■ YOUR TASK
Return every line of the records that includes the string "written".
(DATA EXTRACT)
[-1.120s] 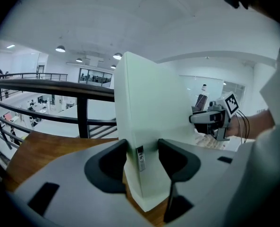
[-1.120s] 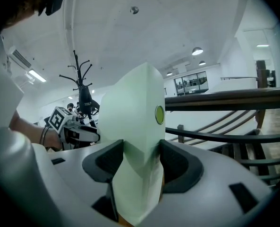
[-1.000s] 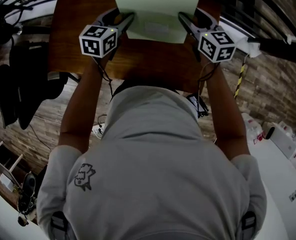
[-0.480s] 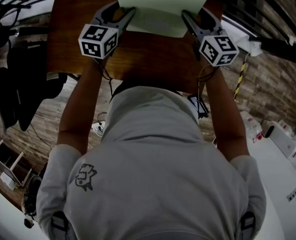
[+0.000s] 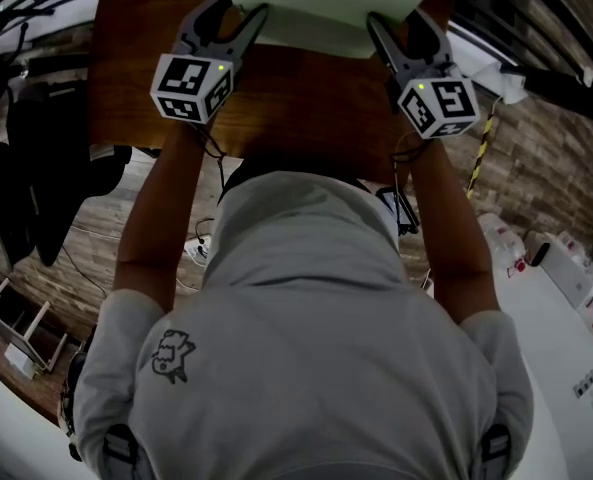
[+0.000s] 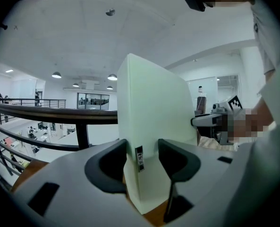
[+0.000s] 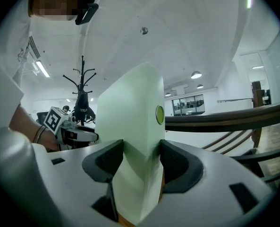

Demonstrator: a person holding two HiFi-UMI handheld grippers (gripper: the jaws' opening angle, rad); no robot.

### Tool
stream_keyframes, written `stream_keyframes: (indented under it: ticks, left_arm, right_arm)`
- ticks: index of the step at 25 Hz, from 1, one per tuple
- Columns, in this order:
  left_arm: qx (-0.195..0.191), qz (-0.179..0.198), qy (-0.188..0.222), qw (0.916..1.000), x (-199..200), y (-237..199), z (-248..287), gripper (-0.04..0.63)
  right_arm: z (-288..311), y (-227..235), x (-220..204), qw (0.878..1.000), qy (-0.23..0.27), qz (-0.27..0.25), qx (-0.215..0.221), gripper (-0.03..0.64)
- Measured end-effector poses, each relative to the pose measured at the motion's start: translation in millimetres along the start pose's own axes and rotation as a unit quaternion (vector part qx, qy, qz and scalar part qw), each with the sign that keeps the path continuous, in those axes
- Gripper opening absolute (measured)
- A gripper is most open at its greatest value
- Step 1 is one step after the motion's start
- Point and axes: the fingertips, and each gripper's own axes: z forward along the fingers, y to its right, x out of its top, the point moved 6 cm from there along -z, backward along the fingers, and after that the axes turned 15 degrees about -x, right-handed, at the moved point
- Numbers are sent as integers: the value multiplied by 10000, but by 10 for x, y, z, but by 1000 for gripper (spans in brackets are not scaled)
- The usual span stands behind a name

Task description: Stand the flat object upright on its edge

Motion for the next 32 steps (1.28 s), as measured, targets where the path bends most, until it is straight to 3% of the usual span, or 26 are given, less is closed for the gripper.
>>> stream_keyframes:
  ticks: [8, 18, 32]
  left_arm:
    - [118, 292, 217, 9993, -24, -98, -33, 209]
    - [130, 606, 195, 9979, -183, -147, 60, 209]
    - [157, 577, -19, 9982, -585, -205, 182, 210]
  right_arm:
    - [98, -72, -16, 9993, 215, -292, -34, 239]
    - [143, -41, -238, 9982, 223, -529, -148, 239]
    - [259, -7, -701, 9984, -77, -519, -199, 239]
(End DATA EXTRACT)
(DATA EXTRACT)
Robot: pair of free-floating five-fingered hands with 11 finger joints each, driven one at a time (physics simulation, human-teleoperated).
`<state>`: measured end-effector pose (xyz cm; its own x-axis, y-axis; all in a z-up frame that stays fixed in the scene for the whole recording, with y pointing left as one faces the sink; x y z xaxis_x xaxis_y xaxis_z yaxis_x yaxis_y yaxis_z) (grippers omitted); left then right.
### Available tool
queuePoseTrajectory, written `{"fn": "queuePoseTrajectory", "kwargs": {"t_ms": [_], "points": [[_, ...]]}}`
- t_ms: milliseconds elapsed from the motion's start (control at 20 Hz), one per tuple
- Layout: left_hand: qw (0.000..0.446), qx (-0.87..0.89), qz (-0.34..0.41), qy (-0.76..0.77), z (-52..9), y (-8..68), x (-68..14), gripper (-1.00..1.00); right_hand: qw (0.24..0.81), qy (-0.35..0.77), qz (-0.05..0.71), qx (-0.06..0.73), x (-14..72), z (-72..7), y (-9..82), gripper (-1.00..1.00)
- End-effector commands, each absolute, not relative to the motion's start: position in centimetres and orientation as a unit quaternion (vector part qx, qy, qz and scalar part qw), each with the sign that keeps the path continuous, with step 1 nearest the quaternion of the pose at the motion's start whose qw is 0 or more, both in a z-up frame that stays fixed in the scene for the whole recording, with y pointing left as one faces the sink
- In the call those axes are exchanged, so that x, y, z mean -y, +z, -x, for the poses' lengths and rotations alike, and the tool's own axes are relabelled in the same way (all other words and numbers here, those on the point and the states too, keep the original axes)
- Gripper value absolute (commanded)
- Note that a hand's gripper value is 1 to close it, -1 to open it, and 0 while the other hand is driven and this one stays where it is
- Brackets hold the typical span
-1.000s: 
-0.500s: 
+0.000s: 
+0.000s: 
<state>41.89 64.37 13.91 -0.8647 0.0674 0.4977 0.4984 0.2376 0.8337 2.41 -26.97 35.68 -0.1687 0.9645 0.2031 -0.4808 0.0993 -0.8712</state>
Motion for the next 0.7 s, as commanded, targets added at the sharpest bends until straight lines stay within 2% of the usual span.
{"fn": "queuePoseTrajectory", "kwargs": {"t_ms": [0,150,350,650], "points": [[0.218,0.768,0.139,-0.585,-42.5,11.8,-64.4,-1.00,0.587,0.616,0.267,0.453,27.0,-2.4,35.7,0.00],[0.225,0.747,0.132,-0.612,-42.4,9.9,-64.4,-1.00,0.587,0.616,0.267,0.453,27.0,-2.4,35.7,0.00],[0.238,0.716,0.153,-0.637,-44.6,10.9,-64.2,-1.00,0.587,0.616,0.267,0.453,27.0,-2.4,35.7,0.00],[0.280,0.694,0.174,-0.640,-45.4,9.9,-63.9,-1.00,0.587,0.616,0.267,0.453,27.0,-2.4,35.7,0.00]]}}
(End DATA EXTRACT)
■ EXERCISE SOLUTION
stream_keyframes, written `stream_keyframes: (indented under it: ticks, left_arm, right_arm)`
queuePoseTrajectory, written `{"fn": "queuePoseTrajectory", "kwargs": {"t_ms": [_], "points": [[_, ...]]}}`

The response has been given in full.